Activity: Skipping any pictures, repeat exactly and only the lines from the one that holds "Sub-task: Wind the" to the last line of the material, both included.

Source data:
···
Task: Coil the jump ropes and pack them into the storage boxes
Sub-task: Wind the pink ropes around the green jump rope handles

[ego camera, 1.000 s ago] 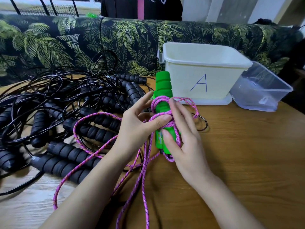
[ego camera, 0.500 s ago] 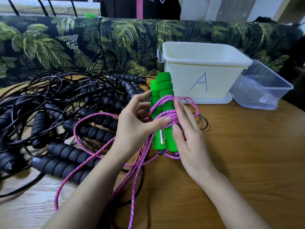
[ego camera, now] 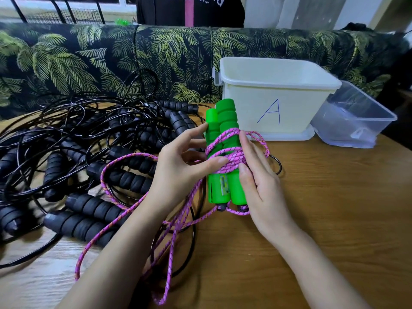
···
Task answer:
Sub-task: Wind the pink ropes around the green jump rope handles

[ego camera, 1.000 s ago] 
[ego camera, 0.500 s ago] 
[ego camera, now] 

Here the output is complete.